Bien qu’il soit possible que la perte de Zn et le repli de CD2 dans la structure E/Q soient le résultat des mutations dans cette construction, nous avons cherché à savoir si le variant E/Q avait une activité de catalyse défectueuse. La réversion de E259Q dans la construction E/Q en E259 catalytique WT (construction E/Q*) a rendu la pleine activité de la variante dans le test de désamination utilisant des lysats d’expression de cellules HEK293T (figure supplémentaire 3). De plus, E/Q* portant les mutations individuelles F126Y, K180S/L184S, ou CD2Δloop3 (comme dans la structure FKL) sont toutes actives, même si l’activité de la construction FKL* (avec E259A ramené à E259) avec les mutations combinées est inférieure à E/Q* et WT. Ces résultats suggèrent que, même si la structure E/Q cristallisée, dépourvue de Zn dans le domaine CD2, représente un état structural A3G catalytiquement inactif, le retour du résidu catalytique à E259 peut restaurer complètement son activité désaminase comparable à celle de WT. Les mutations combinées dans le FKL affectent partiellement son activité catalytique.
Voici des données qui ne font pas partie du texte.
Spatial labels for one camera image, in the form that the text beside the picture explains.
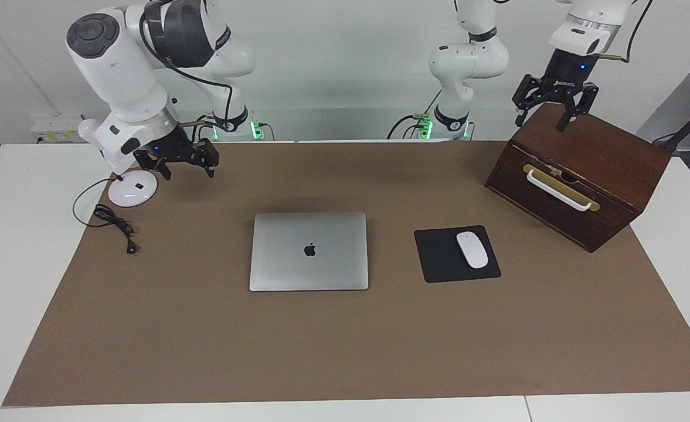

En raison de la différence de ~29° dans l’angle relatif de rotation de l’emballage entre chaque domaine dans les structures FKL et E/Q, les interactions moléculaires détaillées entre CD1 et CD2 diffèrent entre les deux structures. Les domaines CD1 et CD2 dans la structure FKL interagissent l’un avec l’autre principalement par h3, h4, et la boucle 7 de CD1 et h1, h2, β2, et la boucle 3 de CD2 (Fig. 1a, d). Dans la structure E/Q, les deux domaines interagissent principalement par l’intermédiaire de h3, h4, et h6 de CD1 avec h2′, β2, la boucle 4 et la boucle 10 de CD2 (Fig. 1b, e). Par conséquent, environ 40 % des résidus d’interaction entre CD1 et CD2 diffèrent dans les deux structures (voir la liste complète des résidus d’interaction dans la figure supplémentaire 4), et même lorsque les mêmes résidus participent à cette interaction, ils établissent souvent des contacts de liaison différents en raison du changement d’angle de tassement entre les deux domaines. La capacité d’empaqueter les domaines CD1 et CD2 avec différents angles et interactions de résidus indique un certain degré de plasticité dans l’arrangement des domaines de fl A3G.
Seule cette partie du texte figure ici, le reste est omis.